С тех пор, как Жак и Северина могли встречаться совершенно беспрепятственно, какая-то неловкость возникла между ними. Ничто, по-видимому, не мешало их счастью. Жак мог во всякое время пройти к Северине по черной лестнице, не опасаясь, что попадется кому-нибудь на глаза. Они были полными хозяевами квартиры, он мог бы даже отважиться ночевать там. Но между ним и Севериной словно вырастала какая-то стена; их обоих мучило, что он не выполнил задуманного и сообща решенного дела. Жак стыдился своей слабости, а Северина все мрачнела, была почти больна от напрасного ожидания. Их губы не стремились больше слиться в поцелуе, они хотели не полуобладания, но полного счастья — уехать в Америку, обвенчаться, начать новую жизнь.

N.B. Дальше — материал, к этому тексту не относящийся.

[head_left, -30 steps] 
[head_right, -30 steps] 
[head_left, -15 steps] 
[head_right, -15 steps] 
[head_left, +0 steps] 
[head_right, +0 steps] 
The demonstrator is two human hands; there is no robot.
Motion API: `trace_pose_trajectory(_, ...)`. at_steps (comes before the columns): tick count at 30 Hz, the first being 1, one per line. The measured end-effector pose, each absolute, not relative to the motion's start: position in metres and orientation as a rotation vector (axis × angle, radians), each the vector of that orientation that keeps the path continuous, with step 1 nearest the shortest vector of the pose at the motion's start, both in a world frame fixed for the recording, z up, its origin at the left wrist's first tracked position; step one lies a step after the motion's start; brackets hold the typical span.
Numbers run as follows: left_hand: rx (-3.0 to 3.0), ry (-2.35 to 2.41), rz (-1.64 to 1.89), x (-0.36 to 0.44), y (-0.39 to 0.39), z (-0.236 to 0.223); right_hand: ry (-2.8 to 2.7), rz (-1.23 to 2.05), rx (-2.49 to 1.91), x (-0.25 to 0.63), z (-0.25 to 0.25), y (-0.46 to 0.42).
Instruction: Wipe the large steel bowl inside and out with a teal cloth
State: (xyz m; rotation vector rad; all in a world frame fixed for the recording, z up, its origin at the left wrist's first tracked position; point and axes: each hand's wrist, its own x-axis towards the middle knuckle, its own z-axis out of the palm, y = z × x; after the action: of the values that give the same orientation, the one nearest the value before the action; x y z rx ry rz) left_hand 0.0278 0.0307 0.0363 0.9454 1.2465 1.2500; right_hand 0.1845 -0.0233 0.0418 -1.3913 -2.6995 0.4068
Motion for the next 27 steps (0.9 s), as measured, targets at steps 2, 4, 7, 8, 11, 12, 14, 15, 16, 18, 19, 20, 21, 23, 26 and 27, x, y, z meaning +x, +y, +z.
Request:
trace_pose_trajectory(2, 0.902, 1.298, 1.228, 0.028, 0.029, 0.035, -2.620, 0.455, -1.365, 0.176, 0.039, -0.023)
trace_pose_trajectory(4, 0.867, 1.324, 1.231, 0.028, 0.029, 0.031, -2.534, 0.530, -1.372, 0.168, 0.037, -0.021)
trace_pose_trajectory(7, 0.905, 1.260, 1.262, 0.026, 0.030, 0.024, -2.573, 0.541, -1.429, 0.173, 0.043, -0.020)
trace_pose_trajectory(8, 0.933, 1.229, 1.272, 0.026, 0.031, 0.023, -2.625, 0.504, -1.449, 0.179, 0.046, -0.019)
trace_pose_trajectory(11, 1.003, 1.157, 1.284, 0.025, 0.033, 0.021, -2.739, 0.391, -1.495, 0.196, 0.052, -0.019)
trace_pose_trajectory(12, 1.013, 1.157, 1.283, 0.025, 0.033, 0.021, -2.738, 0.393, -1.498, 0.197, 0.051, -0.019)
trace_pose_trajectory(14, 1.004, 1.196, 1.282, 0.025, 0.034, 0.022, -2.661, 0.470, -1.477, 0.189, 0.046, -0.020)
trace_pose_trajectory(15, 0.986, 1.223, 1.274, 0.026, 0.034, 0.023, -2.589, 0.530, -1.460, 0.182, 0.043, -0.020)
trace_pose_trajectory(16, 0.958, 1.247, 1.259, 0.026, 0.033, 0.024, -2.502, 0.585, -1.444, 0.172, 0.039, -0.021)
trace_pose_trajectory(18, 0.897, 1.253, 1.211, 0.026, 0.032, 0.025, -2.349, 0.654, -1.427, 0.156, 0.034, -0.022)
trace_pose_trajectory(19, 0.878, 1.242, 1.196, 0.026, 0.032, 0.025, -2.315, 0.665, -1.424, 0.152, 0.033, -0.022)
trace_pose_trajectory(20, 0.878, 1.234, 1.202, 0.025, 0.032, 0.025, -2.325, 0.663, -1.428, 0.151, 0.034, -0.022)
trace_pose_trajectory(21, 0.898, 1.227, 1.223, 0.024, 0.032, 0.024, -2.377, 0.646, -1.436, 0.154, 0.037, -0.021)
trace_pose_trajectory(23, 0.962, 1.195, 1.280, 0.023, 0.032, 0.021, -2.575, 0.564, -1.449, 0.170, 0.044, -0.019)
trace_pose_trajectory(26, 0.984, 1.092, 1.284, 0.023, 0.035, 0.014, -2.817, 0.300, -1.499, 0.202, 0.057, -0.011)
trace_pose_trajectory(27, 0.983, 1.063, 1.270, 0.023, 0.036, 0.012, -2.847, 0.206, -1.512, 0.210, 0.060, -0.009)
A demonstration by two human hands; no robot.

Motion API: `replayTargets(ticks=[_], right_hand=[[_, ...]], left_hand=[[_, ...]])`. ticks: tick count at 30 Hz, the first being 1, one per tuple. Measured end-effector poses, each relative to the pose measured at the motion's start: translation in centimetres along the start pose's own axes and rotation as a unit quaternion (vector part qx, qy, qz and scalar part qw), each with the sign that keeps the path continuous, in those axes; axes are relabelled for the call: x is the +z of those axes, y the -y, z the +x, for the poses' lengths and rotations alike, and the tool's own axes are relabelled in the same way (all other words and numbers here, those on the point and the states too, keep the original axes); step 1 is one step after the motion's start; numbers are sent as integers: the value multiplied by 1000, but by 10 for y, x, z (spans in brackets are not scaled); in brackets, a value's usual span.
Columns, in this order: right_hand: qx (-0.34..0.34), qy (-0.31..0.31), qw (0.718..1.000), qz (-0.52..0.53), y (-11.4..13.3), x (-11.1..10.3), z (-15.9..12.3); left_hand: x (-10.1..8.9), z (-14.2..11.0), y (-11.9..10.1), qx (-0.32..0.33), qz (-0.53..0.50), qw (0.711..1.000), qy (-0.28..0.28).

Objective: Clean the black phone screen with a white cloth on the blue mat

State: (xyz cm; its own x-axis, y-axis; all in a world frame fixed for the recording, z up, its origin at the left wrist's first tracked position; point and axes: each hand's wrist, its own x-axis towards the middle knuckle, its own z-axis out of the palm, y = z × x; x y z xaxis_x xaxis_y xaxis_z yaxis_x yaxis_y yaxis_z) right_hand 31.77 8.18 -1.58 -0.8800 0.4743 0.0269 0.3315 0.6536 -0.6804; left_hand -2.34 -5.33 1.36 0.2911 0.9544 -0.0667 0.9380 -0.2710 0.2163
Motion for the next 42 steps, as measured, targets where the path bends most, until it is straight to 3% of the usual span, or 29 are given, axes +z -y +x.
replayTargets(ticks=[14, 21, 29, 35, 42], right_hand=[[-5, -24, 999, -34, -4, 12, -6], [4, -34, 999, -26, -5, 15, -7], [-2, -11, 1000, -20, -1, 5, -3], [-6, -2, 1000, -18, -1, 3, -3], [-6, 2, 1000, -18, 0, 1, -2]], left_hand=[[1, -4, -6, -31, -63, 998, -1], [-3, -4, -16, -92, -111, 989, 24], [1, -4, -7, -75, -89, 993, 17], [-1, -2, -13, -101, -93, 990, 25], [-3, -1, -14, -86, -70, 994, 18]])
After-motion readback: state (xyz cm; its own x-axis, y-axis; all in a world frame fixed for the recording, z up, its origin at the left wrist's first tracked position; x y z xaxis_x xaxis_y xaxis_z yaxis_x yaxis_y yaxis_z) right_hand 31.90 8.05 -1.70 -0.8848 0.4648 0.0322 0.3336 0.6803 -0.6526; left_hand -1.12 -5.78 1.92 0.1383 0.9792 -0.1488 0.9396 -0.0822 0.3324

Однажды вечером Жак застал Северину в слезах; увидев его, она бросилась к нему в объятия и разрыдалась еще сильнее. Прежде ему удавалось ее утешить, он прижимал ее к своему сердцу, и она успокаивалась, но теперь он чувствовал, что его ласки приводят ее в еще большее отчаяние. Жак был взволнован; он понимал, что Северину приводила в отчаяние ее женская слабость; кроткая, нежная, она не могла решиться убить сама.
Он нежно обхватил руками ее голову и, глядя ей прямо в глаза, полные слез, воскликнул:
— Прости меня, милая, подожди еще немного!.. Клянусь тебе, я все сделаю, при первом удобном случае…
Она тотчас прильнула губами к его губам, точно хотела скрепить его клятву, и они слились в глубоком, пламенном поцелуе.